The findings are bad news for those who hoped it was possible to manage HIV disease by carefully watching CD4 counts -- the level of infection-fighting white blood cells -- and taking the antiviral drugs only when that level fell to a threatening low level. Such treatment interruptions, in theory, could save billions in medical costs and spare patients the unpleasant, and sometimes lethal, side effects of AIDS drugs.

"For practical purposes, it is the end" for that strategy, said Dr. Anthony Fauci, director of the National Institute for Allergy and Infectious Diseases, which bankrolled the study. It was called the Strategies for Management of Antiretroviral Therapy, or SMART, trial.

Researchers who analyzed the data from the curtailed experiment made some surprising discoveries. Although 55 patients in the treatment-interruption group died, compared with 30 in the group that maintained the drug regime, only 8 percent of all deaths were caused by the classic opportunistic infections associated with AIDS.

The most common known cause of death was cancer, followed by cardiovascular disease and substance abuse.

UCSF researcher Dr. Donald Abrams, who enrolled about 100 patients from the Bay Area in the study, said it was difficult to generalize why more people died in the treatment-interruption group because the actual number of deaths was low. One possibility, he said, is that the virus itself, or the inflammation it causes, can harm patients in ways not yet fully understood.

Patients who interrupted treatment stopped taking their drugs if their CD4, or T-cell, counts were above 400. Patients with that level of infection-fighting blood cells do not typically show symptoms of illness. A T-cell count of 800 or more is considered normal.

If their T-cell counts slipped below 250, the patients would restart their drug therapy, stopping it when their counts went up to 400 again. On average, those who stopped taking drugs remained off the medication for 16.8 months. Those in the treatment-interruption group as a whole were on HIV medication one-third of the time during the experiment.

Hank Wilson, a San Francisco AIDS activist and long-term survivor of the disease, said it is too early to declare treatment interruption a failure. He uses his own treatment-interruption plan, which he would not disclose because, he said, what works for him might not work for others. He remains healthy, with a T-cell count of over 800. It once hit a low of 26.

Wilson noted that the overwhelming majority of patients in the study who interrupted treatment did not have ill effects. He believes that the data need to be examined more closely -- to determine, for example, if those who stopped treatment and experienced a sharp increase in the virus in their bloodstreams may have been using cocaine. The drug has been shown in laboratory studies to accelerate HIV proliferation.

"It's like pouring gasoline on a fire,'' Wilson said.
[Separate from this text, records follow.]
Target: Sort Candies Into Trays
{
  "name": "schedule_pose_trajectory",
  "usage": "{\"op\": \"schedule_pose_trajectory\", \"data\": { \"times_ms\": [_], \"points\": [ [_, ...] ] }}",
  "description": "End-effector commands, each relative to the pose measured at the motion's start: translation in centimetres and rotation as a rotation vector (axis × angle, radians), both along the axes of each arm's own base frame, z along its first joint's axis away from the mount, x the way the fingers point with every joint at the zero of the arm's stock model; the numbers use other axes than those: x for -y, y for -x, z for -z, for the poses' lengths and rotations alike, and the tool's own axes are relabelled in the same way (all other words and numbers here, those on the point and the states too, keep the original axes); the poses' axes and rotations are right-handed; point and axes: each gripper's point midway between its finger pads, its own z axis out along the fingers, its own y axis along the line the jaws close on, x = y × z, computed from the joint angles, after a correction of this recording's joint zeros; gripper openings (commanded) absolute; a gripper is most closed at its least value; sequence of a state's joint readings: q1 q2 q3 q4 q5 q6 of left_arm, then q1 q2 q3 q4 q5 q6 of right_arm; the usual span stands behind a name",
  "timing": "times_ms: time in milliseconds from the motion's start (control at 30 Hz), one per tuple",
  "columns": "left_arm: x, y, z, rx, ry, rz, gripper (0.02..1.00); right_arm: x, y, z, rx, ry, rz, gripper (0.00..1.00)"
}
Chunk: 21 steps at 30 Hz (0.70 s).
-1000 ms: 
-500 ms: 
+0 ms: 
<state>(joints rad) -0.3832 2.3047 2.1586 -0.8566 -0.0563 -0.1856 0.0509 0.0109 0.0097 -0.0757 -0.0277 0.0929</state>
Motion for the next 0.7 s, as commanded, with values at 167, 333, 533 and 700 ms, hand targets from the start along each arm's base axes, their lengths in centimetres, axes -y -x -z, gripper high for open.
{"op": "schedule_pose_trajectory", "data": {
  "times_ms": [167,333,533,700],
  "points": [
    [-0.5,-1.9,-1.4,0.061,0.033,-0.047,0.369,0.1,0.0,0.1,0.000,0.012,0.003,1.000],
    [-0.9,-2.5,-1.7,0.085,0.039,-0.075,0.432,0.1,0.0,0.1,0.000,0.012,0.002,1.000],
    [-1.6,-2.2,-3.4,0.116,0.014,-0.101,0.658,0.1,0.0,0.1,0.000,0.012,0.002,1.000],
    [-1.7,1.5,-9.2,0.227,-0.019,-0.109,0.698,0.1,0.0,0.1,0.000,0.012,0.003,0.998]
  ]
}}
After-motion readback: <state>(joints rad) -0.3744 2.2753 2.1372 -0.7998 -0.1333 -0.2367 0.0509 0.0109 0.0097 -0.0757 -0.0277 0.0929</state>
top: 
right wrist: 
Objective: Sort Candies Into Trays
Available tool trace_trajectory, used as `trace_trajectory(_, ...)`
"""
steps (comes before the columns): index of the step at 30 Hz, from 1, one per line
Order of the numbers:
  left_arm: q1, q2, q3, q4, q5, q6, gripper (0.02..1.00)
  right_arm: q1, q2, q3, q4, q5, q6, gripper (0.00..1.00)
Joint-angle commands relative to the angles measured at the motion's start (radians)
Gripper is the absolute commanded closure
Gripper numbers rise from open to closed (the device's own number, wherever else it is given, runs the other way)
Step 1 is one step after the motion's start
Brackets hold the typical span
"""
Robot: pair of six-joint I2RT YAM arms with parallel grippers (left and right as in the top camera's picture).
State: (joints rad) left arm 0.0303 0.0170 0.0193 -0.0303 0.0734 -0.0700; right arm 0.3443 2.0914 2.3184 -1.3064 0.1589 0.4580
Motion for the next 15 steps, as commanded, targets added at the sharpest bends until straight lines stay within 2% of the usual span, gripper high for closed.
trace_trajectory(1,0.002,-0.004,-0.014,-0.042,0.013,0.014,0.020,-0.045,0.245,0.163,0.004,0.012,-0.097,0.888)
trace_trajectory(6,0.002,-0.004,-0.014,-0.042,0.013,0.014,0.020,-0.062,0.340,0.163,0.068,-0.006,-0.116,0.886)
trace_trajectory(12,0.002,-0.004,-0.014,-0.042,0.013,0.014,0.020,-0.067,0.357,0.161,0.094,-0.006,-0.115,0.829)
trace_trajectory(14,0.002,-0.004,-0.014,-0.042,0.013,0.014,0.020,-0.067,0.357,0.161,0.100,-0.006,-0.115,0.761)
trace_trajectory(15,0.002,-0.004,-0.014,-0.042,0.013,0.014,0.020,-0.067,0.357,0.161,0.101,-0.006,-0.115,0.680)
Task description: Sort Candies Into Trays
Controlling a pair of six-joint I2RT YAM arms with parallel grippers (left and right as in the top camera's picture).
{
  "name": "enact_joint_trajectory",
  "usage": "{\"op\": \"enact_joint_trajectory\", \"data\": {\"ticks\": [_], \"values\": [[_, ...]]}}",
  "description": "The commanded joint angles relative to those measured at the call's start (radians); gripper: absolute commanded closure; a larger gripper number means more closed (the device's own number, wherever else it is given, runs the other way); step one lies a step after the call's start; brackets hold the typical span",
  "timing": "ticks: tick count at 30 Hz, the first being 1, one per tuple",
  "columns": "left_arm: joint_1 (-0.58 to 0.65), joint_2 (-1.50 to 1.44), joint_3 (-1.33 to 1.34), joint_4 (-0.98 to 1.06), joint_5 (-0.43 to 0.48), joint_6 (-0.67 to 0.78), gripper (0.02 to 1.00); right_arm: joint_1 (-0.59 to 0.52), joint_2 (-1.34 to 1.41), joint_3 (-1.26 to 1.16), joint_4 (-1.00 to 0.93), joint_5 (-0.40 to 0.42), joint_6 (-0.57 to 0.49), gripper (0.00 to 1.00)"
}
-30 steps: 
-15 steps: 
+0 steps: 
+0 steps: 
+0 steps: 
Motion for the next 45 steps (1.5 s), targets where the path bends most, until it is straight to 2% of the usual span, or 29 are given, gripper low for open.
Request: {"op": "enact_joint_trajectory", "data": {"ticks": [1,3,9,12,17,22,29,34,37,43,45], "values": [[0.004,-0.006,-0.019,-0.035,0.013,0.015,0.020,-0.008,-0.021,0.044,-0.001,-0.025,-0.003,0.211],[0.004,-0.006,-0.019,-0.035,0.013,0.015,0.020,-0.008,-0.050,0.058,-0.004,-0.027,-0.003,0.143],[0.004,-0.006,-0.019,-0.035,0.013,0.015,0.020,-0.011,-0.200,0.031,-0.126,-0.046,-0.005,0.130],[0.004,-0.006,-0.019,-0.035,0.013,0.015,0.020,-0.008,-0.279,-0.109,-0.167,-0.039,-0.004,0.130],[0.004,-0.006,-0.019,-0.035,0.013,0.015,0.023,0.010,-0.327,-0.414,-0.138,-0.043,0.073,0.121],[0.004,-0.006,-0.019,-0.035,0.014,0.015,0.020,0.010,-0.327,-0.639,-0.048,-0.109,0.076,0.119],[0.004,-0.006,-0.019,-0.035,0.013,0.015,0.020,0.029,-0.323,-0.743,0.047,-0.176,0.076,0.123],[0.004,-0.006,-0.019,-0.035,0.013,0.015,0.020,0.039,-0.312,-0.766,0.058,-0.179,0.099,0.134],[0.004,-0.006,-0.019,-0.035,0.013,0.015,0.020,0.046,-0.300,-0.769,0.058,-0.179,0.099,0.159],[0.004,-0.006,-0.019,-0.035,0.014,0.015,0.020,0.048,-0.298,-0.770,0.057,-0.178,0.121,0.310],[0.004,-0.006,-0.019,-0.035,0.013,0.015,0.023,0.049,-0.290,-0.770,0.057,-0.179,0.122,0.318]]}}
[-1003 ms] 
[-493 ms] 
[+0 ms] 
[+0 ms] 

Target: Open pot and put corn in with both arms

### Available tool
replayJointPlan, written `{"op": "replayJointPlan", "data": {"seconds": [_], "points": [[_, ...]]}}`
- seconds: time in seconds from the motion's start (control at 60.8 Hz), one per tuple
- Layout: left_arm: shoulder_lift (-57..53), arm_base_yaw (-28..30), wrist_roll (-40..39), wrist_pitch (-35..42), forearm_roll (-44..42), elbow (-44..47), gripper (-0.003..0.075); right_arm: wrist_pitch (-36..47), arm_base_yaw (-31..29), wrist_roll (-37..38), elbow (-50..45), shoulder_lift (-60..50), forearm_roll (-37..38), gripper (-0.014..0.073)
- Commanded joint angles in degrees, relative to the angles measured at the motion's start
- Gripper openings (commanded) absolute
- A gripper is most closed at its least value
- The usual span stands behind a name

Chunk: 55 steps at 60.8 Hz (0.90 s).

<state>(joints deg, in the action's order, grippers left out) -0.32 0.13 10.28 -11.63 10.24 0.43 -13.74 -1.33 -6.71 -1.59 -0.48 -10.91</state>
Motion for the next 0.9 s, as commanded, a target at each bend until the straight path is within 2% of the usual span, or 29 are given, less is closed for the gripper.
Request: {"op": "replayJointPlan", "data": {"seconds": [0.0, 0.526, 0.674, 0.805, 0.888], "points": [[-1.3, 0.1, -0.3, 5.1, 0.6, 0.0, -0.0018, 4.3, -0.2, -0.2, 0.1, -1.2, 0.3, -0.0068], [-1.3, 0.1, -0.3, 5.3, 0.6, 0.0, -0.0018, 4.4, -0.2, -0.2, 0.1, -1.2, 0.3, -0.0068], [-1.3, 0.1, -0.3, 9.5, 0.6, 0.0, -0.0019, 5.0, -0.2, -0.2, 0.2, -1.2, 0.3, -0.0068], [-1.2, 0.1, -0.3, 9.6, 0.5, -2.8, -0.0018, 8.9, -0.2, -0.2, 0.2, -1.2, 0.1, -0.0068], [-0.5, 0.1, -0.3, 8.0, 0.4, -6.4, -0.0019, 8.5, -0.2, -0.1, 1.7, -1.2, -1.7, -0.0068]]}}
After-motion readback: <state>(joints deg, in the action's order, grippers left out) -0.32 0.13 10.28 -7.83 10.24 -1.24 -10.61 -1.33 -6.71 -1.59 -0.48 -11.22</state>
Drs. Judith Currier and Lindsey Baden of UCLA wrote in an accompanying article that the findings of the SMART trial were "definitive," but said there may be some circumstances where treatment interruption is appropriate.

One such instance would be when HIV infection is caught early, in the acute phase shortly after a patient contracts it, they said. These patients could live for years before the virus begins to wear down their immune systems, so it might make sense to stop the drugs after the acute infection is treated.

Women who take AIDS drugs before and after childbirth, but whose T-cell counts are high, might also be considered candidates for a treatment-interruption study, Currier and Baden said.